Ooh, you’re going to add an exponent converter next. Nice, we all need our 1V/octave input :)
Hello, really great.
remembers me of the 1980s when i have made such things like a vocoder or a phaser out of cmos gates. The inspiration came from the german magazine ELRAD 12/1984.
SAme here, love it, keep up the good work!
Dude… this wins the internet! I can’t believe how useful this stuff is. Thanks SO MUCH for sharing and making everything so easy to understand. So great!! Just when I thought I was done adding stuff to my DIY modular…
Thank you very very much for this series!! It´s awesome!! How
How can I get the whole series?
Good question! :O
I dont know why, but i get nothing as output:( using CD4046BD, might that be a problem?
Same here, using cd4046be. Dont get it… Really great articles anyway, thanks a lot!
ALso can´t get it right with a 4046BE (2 of different brands). Thinking it´s the IC…

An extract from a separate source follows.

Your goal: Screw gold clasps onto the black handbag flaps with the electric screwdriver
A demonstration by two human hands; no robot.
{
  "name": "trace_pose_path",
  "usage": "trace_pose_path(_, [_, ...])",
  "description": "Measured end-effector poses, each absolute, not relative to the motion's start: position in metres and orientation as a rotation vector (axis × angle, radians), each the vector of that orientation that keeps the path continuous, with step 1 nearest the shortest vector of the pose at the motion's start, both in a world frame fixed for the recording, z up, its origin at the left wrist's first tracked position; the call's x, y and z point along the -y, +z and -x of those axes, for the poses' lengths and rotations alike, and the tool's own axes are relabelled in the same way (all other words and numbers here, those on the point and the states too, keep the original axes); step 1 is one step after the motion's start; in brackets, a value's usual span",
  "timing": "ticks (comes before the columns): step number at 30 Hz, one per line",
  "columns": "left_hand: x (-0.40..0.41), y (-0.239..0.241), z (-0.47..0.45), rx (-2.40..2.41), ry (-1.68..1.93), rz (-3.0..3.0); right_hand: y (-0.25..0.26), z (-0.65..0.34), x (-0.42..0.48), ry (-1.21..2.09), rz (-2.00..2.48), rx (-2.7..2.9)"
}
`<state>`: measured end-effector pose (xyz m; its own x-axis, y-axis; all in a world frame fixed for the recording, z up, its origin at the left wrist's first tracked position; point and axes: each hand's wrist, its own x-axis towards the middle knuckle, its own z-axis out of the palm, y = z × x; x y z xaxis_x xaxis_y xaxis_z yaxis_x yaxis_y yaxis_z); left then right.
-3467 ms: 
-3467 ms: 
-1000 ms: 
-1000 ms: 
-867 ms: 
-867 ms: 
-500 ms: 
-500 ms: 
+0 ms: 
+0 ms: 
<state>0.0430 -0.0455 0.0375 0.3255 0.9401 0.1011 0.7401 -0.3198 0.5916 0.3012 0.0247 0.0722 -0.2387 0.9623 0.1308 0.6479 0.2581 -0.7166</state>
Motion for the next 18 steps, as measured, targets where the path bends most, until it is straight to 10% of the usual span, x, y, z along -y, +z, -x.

Um… my multimeter shows VHS tape as non conductive… what am I missing here. It obviously works great here, but when tested at home it failed. :(
It needs to be SVHS Super VHS tape, they are fairly hard to find unless you order online.
Hi, First of all thank you very much for all your work. Please I have a question wich concerne the process of PLL electronic experimentation with a breadboard. How do you do for to not have parasitic capacitance with this kind of components ? For me it’s really noisy and i can’t hope to test this circuit. Thanks for anwser !
i ve done this circuit in the past, im wondering if the 4066 could be replaced with one of the shmitt trigers from the 40106 (that has 4 more free oscilators?